Bobby couldn’t hide a grin as he watched Ben cross the floor to the captain’s office. Yes, the one redeeming factor in this whole dismal business was Ben Paxton, and it was one hell of a big redeeming factor.

“Hey, Goren!”

Bobby looked around, gearing himself up to tell whoever it was that he was off duty. A Moment later, his gaze fell on of the other uniforms who worked the front desk phones. That was the one thing they hadn’t stuck him with doing, thank God. He knew he’d suck at it, and he suspected that Rice knew that too.

“Call for you, line two,” the uniform called. “It’s some female, she sounds pretty hysterical.”

“Hey, you knocked someone up, Goren?” someone hollered across the floor, and a ripple of laughter swept through the bullpen. Ignoring the laughter and the banal comment, Bobby picked up the phone and pressed the corresponding line.

“Goren…”

“Officer Goren, thank God…”

He recognised the voice instantly, though he’d only heard her speak once, and that had been over a month ago.

“Mrs Scott?”

“Yes.”

She was crying, but she didn’t sound hysterical to him. Terrified, yes, but not hysterical.

“Is… Is there something I can do for you?”

He could have kicked himself for the asinine question. The fact that she went to the trouble of tracking him down, probably behind her husband’s back, screamed that she believed there was definitely something he could do for her.

“Yes, please, I need your help. I think you’re the only one I can trust… Can I trust you, Officer Goren?”

“Yes… Yes, you can. What’s happened?”

“In his closet… I found it while I was cleaning, but he knows, and he’s coming home… Oh god, I think he’s going to kill us this time…”

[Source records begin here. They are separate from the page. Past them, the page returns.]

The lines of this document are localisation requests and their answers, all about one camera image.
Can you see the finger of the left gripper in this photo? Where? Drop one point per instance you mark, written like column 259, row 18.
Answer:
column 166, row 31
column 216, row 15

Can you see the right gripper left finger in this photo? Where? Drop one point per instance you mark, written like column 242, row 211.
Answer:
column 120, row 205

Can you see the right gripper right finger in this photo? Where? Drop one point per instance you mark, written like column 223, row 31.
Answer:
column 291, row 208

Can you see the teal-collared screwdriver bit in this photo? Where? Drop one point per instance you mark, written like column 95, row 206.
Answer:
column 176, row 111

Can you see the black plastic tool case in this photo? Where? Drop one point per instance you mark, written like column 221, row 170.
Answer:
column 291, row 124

“Slow down,” Bobby ordered her. “What did you find?”

“A bag in his closet. It had a knife and women’s underwear in it. The underwear had blood on it. I think he may have killed someone.”

Bobby’s blood ran cold. One of the hot cases at the Moment was a suspected serial killer who had murdered nine prostitutes over the last six months. All had been slashed to death, and the killer had taken their underwear for a souvenir.

“Did you say he knows you found that bag?”

“Yes, he said he was picking up our son from his school, and then he was coming home to… to have a talk with me. He’s going to kill us! Please, you have to help us!”

“How long ago did you speak to him?”

“A few minutes, I think… Yes, just a few minutes. I… I found the number for the Special Victims Unit, and I just hoped and prayed you were there. I know why you were sent to SVU, it was because you were trying to help me. I need your help now, please!”

Bobby glanced at the clock. It was just after ten in the morning.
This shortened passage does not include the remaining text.